Invited Speakers

Simon Clavet


Ubisoft, Montreal


Motion Matching for Realistic Animation in “For Honor”

Motion Matching is a brute force approach for creating responsive character movement from a large database of mocap data. We adopt a declarative animation philosophy, where instead of placing small animations in a big structure, we place event markup on top of long unstructured animations. This manual markup is necessary for logical information that can’t be inferred automatically, like stances and attack types. For navigation, we don’t have to manually organize transition animations like starts, stops, and turns. We just capture 5 or 10 minutes of a person running around and import it directly into the engine. At runtime, we continuously find the frame that best matches the current pose, the desired future trajectory and the properties of desired events. We simply transition with a small blend time to this winning place in the data. The resulting motion is almost indistinguishable from a raw mocap sequence, while being responsive enough for comfortable control.

Michiel van de Panne

Department of Computer Science
University of British Columbia


Learning Motion Skills

Why is it so difficult to develop simulated characters and robots that can exhibit the skill and dexterity we see in nature? How might we capture skills instead of capturing motions? In this talk I’ll briefly review the long road to making tangible progress on these topics. The different perspectives of the animation, robotics, biomechanics, and AI communities on these problems are particularly interesting to consider.

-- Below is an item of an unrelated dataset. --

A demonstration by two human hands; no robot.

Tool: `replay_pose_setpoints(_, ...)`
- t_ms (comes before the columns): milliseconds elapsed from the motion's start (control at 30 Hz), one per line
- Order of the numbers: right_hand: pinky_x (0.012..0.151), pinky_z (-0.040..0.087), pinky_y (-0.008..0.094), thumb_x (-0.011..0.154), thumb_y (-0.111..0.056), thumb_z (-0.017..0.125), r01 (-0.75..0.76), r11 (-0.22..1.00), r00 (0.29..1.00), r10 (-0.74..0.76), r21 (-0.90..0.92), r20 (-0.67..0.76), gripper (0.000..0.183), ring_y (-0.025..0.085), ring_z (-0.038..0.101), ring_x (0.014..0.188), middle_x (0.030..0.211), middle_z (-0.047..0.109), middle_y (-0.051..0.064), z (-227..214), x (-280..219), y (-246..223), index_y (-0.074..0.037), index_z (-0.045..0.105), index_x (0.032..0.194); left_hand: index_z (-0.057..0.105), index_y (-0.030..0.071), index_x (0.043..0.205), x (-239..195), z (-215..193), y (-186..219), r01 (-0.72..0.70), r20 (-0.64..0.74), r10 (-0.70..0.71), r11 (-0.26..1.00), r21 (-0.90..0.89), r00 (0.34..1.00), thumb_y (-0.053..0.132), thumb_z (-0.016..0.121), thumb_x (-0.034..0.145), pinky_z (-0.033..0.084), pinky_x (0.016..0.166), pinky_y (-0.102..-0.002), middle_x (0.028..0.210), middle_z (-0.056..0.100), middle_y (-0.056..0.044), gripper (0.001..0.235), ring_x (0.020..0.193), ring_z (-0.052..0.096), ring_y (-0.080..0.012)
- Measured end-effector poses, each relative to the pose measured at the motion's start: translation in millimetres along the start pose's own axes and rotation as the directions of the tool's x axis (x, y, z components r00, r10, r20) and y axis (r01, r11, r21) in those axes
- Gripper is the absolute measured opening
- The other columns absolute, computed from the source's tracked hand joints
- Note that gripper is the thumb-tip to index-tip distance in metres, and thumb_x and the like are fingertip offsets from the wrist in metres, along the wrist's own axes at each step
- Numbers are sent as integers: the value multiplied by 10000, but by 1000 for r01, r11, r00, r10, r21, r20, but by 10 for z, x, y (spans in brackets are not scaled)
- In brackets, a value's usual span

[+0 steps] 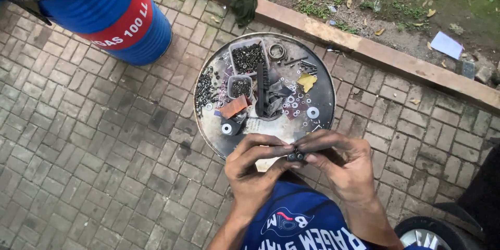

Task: The person scrubs a small mechanical part with a brush over a metal tray filled with various hardware items. They then place the part down and pick up a small metal ring to inspect it.

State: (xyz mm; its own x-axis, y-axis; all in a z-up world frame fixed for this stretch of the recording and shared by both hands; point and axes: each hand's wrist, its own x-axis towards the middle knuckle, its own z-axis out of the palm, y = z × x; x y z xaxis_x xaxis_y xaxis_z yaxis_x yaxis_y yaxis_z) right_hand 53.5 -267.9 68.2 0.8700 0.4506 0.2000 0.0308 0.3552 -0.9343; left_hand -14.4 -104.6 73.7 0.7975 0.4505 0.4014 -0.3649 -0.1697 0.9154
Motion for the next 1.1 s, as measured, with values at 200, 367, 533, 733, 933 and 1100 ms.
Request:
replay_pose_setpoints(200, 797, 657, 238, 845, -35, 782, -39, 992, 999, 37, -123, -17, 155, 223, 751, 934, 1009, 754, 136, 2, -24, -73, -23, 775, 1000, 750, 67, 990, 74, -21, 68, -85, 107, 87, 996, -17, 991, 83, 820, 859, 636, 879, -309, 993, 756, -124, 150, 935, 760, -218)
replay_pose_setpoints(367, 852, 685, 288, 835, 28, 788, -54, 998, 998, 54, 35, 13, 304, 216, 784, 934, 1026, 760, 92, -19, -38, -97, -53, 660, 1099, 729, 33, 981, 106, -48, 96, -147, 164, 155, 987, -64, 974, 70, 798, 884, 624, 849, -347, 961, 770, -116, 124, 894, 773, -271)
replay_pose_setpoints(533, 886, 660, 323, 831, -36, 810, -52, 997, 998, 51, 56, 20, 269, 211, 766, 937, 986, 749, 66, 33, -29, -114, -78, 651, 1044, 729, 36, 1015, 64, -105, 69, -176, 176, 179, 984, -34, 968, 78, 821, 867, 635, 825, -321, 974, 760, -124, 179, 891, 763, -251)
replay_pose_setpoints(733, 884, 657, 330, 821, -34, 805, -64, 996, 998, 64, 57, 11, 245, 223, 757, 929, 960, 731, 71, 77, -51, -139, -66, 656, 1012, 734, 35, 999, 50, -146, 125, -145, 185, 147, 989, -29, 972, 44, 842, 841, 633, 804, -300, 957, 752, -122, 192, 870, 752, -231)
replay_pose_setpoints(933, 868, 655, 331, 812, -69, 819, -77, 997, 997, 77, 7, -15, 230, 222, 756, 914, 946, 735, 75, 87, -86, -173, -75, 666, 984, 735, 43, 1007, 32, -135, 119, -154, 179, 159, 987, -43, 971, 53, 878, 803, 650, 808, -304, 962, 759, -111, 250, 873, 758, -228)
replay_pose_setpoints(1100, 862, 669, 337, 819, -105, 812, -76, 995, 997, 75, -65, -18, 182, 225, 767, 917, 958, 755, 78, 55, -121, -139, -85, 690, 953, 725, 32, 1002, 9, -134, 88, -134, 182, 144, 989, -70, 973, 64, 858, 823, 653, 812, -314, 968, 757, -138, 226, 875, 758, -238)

I’ll give an overview of some of our recent and ongoing work towards making physics-based characters a practical tool for use a wide range of applications, including the use of deep networks.

Bio:

Michiel van de Panne is a Professor in the Department of Computer Science at UBC, with research interests that span computer graphics, computer animation, and robotics, with a strong focus on modeling human and animal motion and the motor skills that underly their movement. He recently completed 10 years as a Tier 2 Canada Research Chair in Computer Graphics and Animation at UBC. In 2002, he co-founded the ACM/Eurographics Symposium on Computer Animation (SCA), the leading forum dedicated to computer animation research, and has served for many years on its steering committee. He has served as Associate Editor of ACM Transactions on Graphics and regularly serves on program committees for ACM SIGGRAPH and SCA. He has served as co-chair for CAS 1997, SCA 2002, Graphics Interface 2005, SBIM 2007, and SCA 2011. His research has been recognized with an NSERC Discovery Accelerator Supplement and grants from NSERC, GRAND, Adobe, and MITACS. He recently served as Associate Head for Research and Faculty Affairs. His students have gone on to faculty positions at CMU, UCLA, the National University of Singapore, University College Dublin, as well as INRIA, CNRS, Google, NVIDIA, and numerous companies related to games and visual-effects. His work with M.Sc. student Ivan Neulander helped form the basis of the Rhythm & Hues hair rendering pipeline for The Chronicles of Narnia and other films.

Mark Walsh

Motional A.i.


Creating Believable, Warm, Interactive Characters

Bio:

Mark Walsh is founder of Motional A.i. and creator of Gary the Gull, the first interactive character in VR. With 18 years at Pixar, Mark was the writer-director of Partysaurus Rex and Animation Lead on Academy Award winners Ratatouille and Finding Nemo – specifically helping create the character of Dory.

After contributing to the Incredibles, Bug’s Life, Monsters Inc, and the Good Dinosaur, Mark created ads for Up, Toy Story 3, Visa, Aflac, Target, Dolby, & Peugeot.

Now with Motional, Mark is bringing Pixar empathy, & character to A.i.